Judge Chen said he would not allow the introduction of new evidence. He did say that if the NAS review of the NTP study is relevant to the case, he would allow each side to call 1 expert witness to testify.
Much of the discussion throughout the afternoon centered around the petition itself. The plaintiffs originally filed the petition with the EPA in 2016. It was the EPA’s initial denial of the petition which led to the lawsuit and the ongoing trial. Connett expressed concern over how the plaintiffs would file a petition and spend years trying to make it back to the courtroom.
“If we were to go out and file a new petition and the EPA denies that, is there a mechanism to get back to this court?,” Connett asked Judge Chen. “Because starting over is just not going to be feasible for the clients.”
Connett also worried that the EPA would not give the new petition an adequate review.

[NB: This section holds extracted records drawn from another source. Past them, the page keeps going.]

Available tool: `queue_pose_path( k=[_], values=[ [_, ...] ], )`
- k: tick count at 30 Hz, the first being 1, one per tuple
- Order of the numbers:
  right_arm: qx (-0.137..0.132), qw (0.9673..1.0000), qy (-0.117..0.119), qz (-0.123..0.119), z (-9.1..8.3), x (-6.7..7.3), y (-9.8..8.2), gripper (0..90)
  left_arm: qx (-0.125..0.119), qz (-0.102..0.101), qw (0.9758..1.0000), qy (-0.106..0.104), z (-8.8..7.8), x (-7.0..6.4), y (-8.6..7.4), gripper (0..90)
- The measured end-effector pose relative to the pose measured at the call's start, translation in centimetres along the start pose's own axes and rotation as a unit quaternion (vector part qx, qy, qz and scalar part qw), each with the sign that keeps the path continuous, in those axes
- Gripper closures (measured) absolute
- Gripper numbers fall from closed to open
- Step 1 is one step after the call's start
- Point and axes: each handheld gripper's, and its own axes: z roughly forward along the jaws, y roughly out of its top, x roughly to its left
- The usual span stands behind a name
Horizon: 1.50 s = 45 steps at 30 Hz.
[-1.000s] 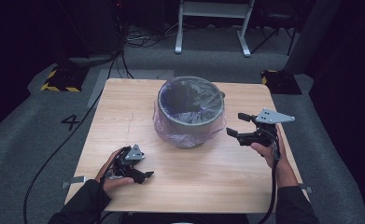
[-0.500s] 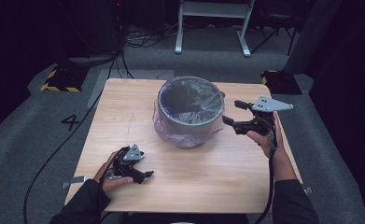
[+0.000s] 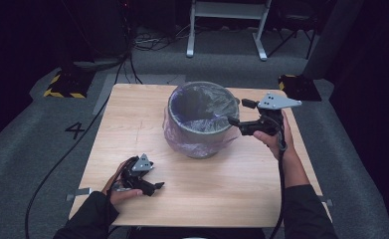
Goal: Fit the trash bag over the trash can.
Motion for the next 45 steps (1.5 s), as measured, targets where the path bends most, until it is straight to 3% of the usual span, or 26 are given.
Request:
queue_pose_path(
  k=[14,19,27,32,45],
  values=[
    [0.030,0.9995,0.003,-0.005,3.1,-0.3,1.7,19.6,0.001,0.001,1.0000,-0.002,0.0,0.0,0.0,12.7],
    [0.042,0.9989,0.020,0.007,4.5,-0.5,2.0,19.6,0.001,0.001,1.0000,-0.002,0.0,0.0,0.0,12.7],
    [0.068,0.9976,0.014,-0.004,6.4,-0.4,2.5,19.8,0.001,0.001,1.0000,-0.002,0.0,0.0,0.0,12.7],
    [0.093,0.9952,0.023,-0.016,7.2,-0.3,2.8,26.1,0.001,0.006,1.0000,-0.004,0.0,0.0,0.0,13.3],
    [0.120,0.9923,0.025,-0.014,9.0,-0.1,2.6,25.5,0.001,0.006,1.0000,-0.004,0.0,0.0,0.0,13.3]
  ],
)
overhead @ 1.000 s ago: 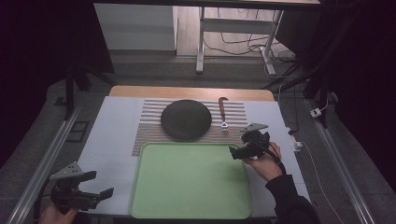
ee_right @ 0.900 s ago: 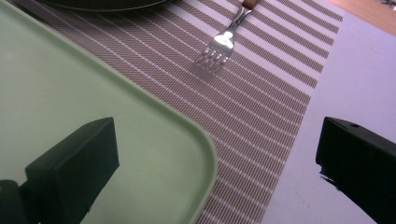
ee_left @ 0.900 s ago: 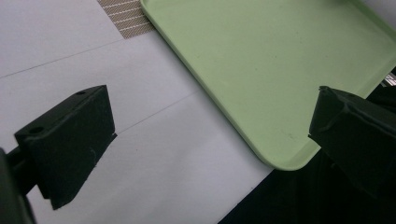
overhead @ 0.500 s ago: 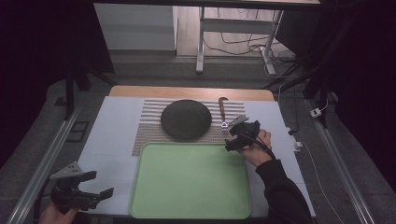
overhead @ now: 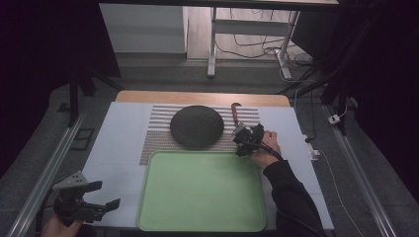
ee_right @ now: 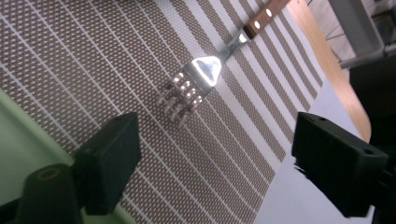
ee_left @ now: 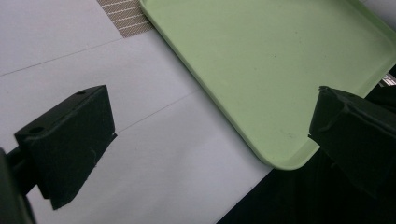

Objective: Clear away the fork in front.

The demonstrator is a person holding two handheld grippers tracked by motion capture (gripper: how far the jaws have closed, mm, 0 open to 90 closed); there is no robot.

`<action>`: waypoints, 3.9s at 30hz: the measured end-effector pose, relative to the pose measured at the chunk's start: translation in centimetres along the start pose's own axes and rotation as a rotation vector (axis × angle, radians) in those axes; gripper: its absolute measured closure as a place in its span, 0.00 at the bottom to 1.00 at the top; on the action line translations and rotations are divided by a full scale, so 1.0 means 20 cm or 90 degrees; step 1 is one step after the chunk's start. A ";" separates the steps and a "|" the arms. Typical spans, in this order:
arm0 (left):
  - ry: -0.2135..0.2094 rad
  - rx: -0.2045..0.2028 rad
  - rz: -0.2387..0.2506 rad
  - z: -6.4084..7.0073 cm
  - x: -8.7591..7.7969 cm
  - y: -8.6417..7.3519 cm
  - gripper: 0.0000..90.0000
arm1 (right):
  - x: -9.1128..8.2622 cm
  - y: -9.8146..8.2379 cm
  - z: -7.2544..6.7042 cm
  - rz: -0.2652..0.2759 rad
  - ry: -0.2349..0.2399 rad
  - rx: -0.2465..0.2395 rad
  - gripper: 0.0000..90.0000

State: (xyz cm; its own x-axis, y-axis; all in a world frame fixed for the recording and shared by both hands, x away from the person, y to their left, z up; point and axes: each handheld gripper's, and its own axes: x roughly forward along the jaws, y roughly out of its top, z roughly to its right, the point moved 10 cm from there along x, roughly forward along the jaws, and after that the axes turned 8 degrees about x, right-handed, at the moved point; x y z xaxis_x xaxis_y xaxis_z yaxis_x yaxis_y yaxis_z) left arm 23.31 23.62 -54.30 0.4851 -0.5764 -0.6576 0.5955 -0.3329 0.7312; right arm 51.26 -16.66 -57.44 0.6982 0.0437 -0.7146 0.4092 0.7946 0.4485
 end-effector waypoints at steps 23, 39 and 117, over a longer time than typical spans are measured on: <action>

Judge Chen said it would be “irresponsible” for the EPA not to look at the new petition and assume they already know the plaintiffs arguments. Chen noted that the research on fluoride is “developing.”
Both Carfora and Connett told the judge that their clients did not want to leave the decision in abeyance and did not want to start the petition process over again. However, Judge Chen opted to delay the ruling and order a new petition and review.